** SOURCE MATERIAL follows **
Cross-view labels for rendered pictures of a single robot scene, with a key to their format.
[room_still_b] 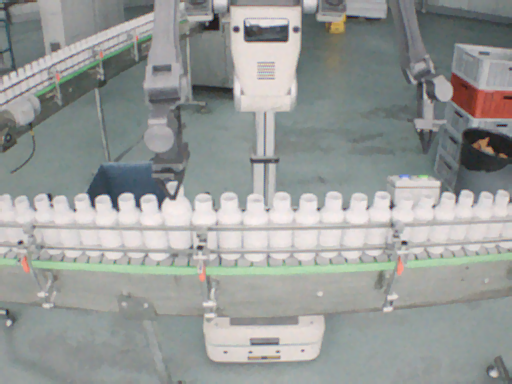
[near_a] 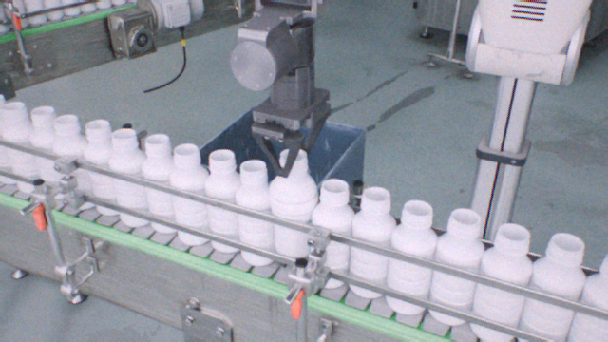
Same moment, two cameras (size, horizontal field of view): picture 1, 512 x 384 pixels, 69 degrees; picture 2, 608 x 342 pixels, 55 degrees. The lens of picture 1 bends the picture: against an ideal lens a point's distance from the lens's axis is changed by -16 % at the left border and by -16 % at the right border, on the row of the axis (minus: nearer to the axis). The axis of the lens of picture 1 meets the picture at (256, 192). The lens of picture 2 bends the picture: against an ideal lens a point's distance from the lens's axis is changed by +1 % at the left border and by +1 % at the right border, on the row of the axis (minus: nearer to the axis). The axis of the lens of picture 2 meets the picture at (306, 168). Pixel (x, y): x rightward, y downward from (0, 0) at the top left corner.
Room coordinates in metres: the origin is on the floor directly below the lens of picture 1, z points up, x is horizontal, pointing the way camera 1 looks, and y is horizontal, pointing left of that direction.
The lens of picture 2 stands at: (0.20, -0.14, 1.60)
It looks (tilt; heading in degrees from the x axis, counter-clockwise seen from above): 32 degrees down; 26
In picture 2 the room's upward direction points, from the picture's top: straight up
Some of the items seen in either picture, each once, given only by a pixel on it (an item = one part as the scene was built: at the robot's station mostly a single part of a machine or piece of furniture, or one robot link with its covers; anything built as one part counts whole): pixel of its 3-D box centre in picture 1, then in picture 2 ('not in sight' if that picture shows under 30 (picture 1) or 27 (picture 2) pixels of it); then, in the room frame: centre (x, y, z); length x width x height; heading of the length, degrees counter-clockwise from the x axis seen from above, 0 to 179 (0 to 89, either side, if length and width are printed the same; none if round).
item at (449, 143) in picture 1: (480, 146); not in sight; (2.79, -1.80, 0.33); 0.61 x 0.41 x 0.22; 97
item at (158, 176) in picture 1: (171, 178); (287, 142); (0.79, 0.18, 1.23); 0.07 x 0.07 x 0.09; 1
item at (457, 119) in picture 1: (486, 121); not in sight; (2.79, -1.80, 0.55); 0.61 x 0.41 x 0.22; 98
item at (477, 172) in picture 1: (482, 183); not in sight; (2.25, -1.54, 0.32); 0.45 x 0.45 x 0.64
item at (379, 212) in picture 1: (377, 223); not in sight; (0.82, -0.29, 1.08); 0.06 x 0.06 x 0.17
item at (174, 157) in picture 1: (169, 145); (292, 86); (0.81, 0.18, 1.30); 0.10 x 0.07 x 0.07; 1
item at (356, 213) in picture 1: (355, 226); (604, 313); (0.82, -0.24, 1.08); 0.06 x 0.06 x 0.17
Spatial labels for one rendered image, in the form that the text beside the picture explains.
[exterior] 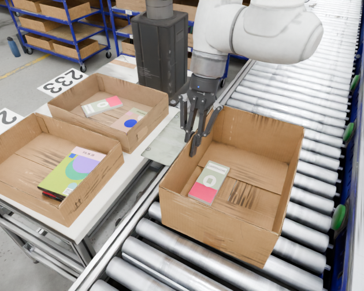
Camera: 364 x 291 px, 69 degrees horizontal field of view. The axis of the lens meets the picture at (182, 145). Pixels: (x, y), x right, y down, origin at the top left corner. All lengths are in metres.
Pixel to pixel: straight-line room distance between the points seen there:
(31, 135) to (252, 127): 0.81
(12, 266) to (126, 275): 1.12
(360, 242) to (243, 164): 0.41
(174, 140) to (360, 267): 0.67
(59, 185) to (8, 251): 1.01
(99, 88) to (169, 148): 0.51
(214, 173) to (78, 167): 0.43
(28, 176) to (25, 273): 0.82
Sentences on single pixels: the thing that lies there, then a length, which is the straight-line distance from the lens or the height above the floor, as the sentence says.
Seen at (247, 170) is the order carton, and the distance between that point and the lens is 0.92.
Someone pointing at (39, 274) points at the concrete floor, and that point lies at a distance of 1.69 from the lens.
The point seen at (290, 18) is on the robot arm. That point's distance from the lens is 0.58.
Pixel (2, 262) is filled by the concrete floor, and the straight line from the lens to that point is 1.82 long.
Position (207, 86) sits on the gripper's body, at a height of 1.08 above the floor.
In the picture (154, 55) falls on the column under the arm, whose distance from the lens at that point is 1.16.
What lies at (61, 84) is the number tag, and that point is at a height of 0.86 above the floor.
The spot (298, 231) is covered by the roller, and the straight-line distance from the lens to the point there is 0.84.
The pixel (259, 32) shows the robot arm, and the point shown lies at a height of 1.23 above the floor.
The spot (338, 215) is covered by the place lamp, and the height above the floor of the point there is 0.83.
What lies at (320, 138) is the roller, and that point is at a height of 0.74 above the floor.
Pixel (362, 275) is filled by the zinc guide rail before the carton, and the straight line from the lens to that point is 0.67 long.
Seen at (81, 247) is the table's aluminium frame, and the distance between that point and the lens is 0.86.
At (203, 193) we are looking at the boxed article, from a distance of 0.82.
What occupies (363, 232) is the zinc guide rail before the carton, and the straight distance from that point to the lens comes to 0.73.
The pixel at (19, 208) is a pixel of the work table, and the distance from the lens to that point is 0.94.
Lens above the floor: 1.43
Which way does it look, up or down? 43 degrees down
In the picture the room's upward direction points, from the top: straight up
** End of SOURCE MATERIAL **
■ **AIM OF THE EXERCISE**:
Copy every record above exactly, leaving out any pictures.

■ **WRITTEN SOLUTION**:
Cross-view labels for rendered pictures of a single robot scene, with a key to their format.
[room_still_b] 
[near_a] 
Same moment, two cameras (size, horizontal field of view): picture 1, 512 x 384 pixels, 69 degrees; picture 2, 608 x 342 pixels, 55 degrees. The lens of picture 1 bends the picture: against an ideal lens a point's distance from the lens's axis is changed by -16 % at the left border and by -16 % at the right border, on the row of the axis (minus: nearer to the axis). The axis of the lens of picture 1 meets the picture at (256, 192). The lens of picture 2 bends the picture: against an ideal lens a point's distance from the lens's axis is changed by +1 % at the left border and by +1 % at the right border, on the row of the axis (minus: nearer to the axis). The axis of the lens of picture 2 meets the picture at (306, 168). Pixel (x, y): x rightward, y downward from (0, 0) at the top left corner.
Room coordinates in metres: the origin is on the floor directly below the lens of picture 1, z points up, x is horizontal, pointing the way camera 1 looks, and y is horizontal, pointing left of that direction.
The lens of picture 2 stands at: (0.20, -0.14, 1.60)
It looks (tilt; heading in degrees from the x axis, counter-clockwise seen from above): 32 degrees down; 26
In picture 2 the room's upward direction points, from the picture's top: straight up
Some of the items seen in either picture, each once, given only by a pixel on it (an item = one part as the scene was built: at the robot's station mostly a single part of a machine or piece of furniture, or one robot link with its covers; anything built as one part counts whole): pixel of its 3-D box centre in picture 1, then in picture 2 ('not in sight' if that picture shows under 30 (picture 1) or 27 (picture 2) pixels of it); then, in the room frame: centre (x, y, z); length x width x height; heading of the length, degrees counter-clockwise from the x axis seen from above, 0 to 179 (0 to 89, either side, if length and width are printed the same; none if round).
item at (449, 143) in picture 1: (480, 146); not in sight; (2.79, -1.80, 0.33); 0.61 x 0.41 x 0.22; 97
item at (158, 176) in picture 1: (171, 178); (287, 142); (0.79, 0.18, 1.23); 0.07 x 0.07 x 0.09; 1
item at (457, 119) in picture 1: (486, 121); not in sight; (2.79, -1.80, 0.55); 0.61 x 0.41 x 0.22; 98
item at (477, 172) in picture 1: (482, 183); not in sight; (2.25, -1.54, 0.32); 0.45 x 0.45 x 0.64
item at (379, 212) in picture 1: (377, 223); not in sight; (0.82, -0.29, 1.08); 0.06 x 0.06 x 0.17
item at (174, 157) in picture 1: (169, 145); (292, 86); (0.81, 0.18, 1.30); 0.10 x 0.07 x 0.07; 1
item at (356, 213) in picture 1: (355, 226); (604, 313); (0.82, -0.24, 1.08); 0.06 x 0.06 x 0.17
Spatial labels for one rendered image, in the form that the text beside the picture explains.
[exterior] 
Camera: 364 x 291 px, 69 degrees horizontal field of view. The axis of the lens meets the picture at (182, 145). Pixels: (x, y), x right, y down, origin at the top left corner. All lengths are in metres.
Pixel to pixel: straight-line room distance between the points seen there:
(31, 135) to (252, 127): 0.81
(12, 266) to (126, 275): 1.12
(360, 242) to (243, 164): 0.41
(174, 140) to (360, 267): 0.67
(59, 185) to (8, 251): 1.01
(99, 88) to (169, 148): 0.51
(214, 173) to (78, 167): 0.43
(28, 176) to (25, 273): 0.82
Sentences on single pixels: the thing that lies there, then a length, which is the straight-line distance from the lens or the height above the floor, as the sentence says.
Seen at (247, 170) is the order carton, and the distance between that point and the lens is 0.92.
Someone pointing at (39, 274) points at the concrete floor, and that point lies at a distance of 1.69 from the lens.
The point seen at (290, 18) is on the robot arm. That point's distance from the lens is 0.58.
Pixel (2, 262) is filled by the concrete floor, and the straight line from the lens to that point is 1.82 long.
Position (207, 86) sits on the gripper's body, at a height of 1.08 above the floor.
In the picture (154, 55) falls on the column under the arm, whose distance from the lens at that point is 1.16.
What lies at (61, 84) is the number tag, and that point is at a height of 0.86 above the floor.
The spot (298, 231) is covered by the roller, and the straight-line distance from the lens to the point there is 0.84.
The pixel (259, 32) shows the robot arm, and the point shown lies at a height of 1.23 above the floor.
The spot (338, 215) is covered by the place lamp, and the height above the floor of the point there is 0.83.
What lies at (320, 138) is the roller, and that point is at a height of 0.74 above the floor.
Pixel (362, 275) is filled by the zinc guide rail before the carton, and the straight line from the lens to that point is 0.67 long.
Seen at (81, 247) is the table's aluminium frame, and the distance between that point and the lens is 0.86.
At (203, 193) we are looking at the boxed article, from a distance of 0.82.
What occupies (363, 232) is the zinc guide rail before the carton, and the straight distance from that point to the lens comes to 0.73.
The pixel at (19, 208) is a pixel of the work table, and the distance from the lens to that point is 0.94.
Lens above the floor: 1.43
Which way does it look, up or down? 43 degrees down
In the picture the room's upward direction points, from the top: straight up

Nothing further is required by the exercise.